CNS spoke with Astle about the study and its implications for moving beyond diagnostic labels.
CNS: How did you become personally interested in this research area? Why is it important to you?
Astle: I spend a lot of time with teachers. Hearing their experiences of children who struggle, and their frustration with not knowing how best to support them. In the long run, this is why I think this kind of work is important.
Our machine learning and clustering approach was almost entirely data-driven; we wanted the data to tell us about the ways in which children’s profiles could differ.
CNS: Can you explain how your use of machine learning for this study differed from past such uses in the field?
Astle: There are very few uses of machine learning in developmental disorders or indeed mental health. Those that do exist have used supervised machine learning – that is the algorithm is trying to learn about predefined categories within the data. Here we wanted to use an unsupervised algorithm. That is we wanted to make as few assumptions as possible about what the algorithm would learn.
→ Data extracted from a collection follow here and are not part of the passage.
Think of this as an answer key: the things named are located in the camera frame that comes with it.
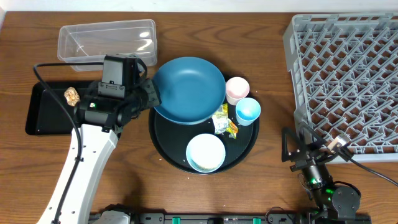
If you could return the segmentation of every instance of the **black round tray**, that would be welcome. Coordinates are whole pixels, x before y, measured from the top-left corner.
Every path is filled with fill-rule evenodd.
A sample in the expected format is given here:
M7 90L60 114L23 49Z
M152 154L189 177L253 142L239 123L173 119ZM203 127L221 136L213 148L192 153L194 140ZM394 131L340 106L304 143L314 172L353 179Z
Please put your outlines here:
M228 105L228 115L234 124L238 124L235 117L235 106ZM253 148L259 132L260 121L255 120L249 126L238 127L236 139L228 137L229 133L216 136L224 143L226 156L223 165L214 172L226 171L240 163ZM199 134L214 134L213 120L210 118L196 125L181 125L173 123L158 114L155 109L149 113L149 133L159 154L176 168L192 174L204 174L193 169L187 162L185 151L191 139Z

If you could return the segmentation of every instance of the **wooden tabletop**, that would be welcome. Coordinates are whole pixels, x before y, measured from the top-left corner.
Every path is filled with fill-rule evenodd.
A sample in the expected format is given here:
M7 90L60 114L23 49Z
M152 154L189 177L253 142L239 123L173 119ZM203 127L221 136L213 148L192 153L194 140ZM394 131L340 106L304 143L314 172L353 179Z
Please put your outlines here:
M282 163L280 130L294 128L293 86L286 70L282 34L289 13L8 12L0 34L0 223L35 223L47 206L61 173L70 135L28 136L25 121L35 63L59 62L62 26L153 19L158 62L194 56L223 73L244 76L262 106L256 145L236 167L216 175L193 175L168 164L148 131L148 111L124 129L99 182L91 211L113 203L139 212L256 213L270 207L305 210L315 206ZM99 80L101 72L70 67L41 68L45 80ZM367 164L398 180L398 163ZM373 223L398 221L398 189L352 164L328 166L335 180L362 192L359 212Z

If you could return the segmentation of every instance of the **cup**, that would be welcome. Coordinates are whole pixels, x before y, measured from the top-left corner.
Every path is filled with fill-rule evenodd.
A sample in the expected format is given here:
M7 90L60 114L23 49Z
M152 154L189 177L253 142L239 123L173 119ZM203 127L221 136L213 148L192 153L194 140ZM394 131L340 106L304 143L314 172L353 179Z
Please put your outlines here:
M260 116L261 107L257 100L245 98L238 102L235 112L238 123L243 126L248 126Z
M245 98L250 91L248 81L241 77L233 77L226 82L226 101L236 105L239 100Z
M192 168L202 173L210 173L224 163L223 142L212 134L199 134L188 143L187 161Z

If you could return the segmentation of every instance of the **dish rack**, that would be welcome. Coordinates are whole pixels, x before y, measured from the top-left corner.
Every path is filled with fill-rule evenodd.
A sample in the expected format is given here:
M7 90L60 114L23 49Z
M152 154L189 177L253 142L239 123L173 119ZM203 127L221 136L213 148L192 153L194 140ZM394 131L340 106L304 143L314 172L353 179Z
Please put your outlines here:
M300 14L283 40L296 127L347 134L357 161L398 161L398 14Z

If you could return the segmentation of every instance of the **clear plastic bin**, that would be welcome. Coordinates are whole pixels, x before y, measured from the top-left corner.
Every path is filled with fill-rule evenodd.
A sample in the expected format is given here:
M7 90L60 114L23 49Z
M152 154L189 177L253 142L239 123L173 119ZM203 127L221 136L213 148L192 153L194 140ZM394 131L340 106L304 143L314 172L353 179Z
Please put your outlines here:
M103 62L106 54L135 54L147 66L157 62L155 22L101 22L63 26L58 58L64 62ZM72 66L76 71L102 70L102 65Z

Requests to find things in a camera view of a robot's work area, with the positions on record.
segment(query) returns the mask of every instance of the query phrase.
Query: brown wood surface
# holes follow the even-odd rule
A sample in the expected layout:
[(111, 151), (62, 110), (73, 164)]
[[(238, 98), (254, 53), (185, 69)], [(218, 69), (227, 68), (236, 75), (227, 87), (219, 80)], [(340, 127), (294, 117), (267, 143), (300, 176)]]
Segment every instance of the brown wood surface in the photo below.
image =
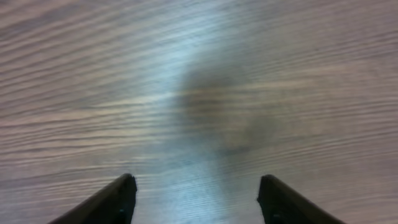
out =
[(274, 174), (398, 223), (396, 0), (1, 0), (0, 223), (119, 175), (133, 223), (262, 223)]

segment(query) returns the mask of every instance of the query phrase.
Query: wood grain
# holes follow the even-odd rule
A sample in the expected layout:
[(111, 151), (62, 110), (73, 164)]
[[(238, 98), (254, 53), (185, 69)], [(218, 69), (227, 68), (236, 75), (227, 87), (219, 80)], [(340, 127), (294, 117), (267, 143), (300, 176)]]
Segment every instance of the wood grain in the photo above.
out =
[(262, 223), (274, 174), (397, 223), (395, 0), (0, 1), (0, 222), (136, 176), (133, 223)]
The algorithm was fed data from 550 struggling learners. Each child was defined by 7 values, each corresponding to a different cognitive process that has previously been implicated in developmental disorder. In each case we used a standardised measure that is widely used within the field, and which had a large normative dataset available.
CNS: What was the major challenge in undertaking this study? Challenges unique to integrating machine learning with cognitive neuroscience?
Astle: A big challenge is recruitment. If you are not going to recruit children according to a specific diagnosis, then who do you study? We were very lucky that many specialist teachers, educational psychologists, professionals in child and adolescent psychiatry, pediatricians and clinical psychologists referred us children they thought were struggling.
In terms of the neuroscience, it took us a little while to get practiced and persuading children to keep still during the MRI protocol. But we got there. Integrating the machine learning with the neuroimaging data was remarkably straightforward.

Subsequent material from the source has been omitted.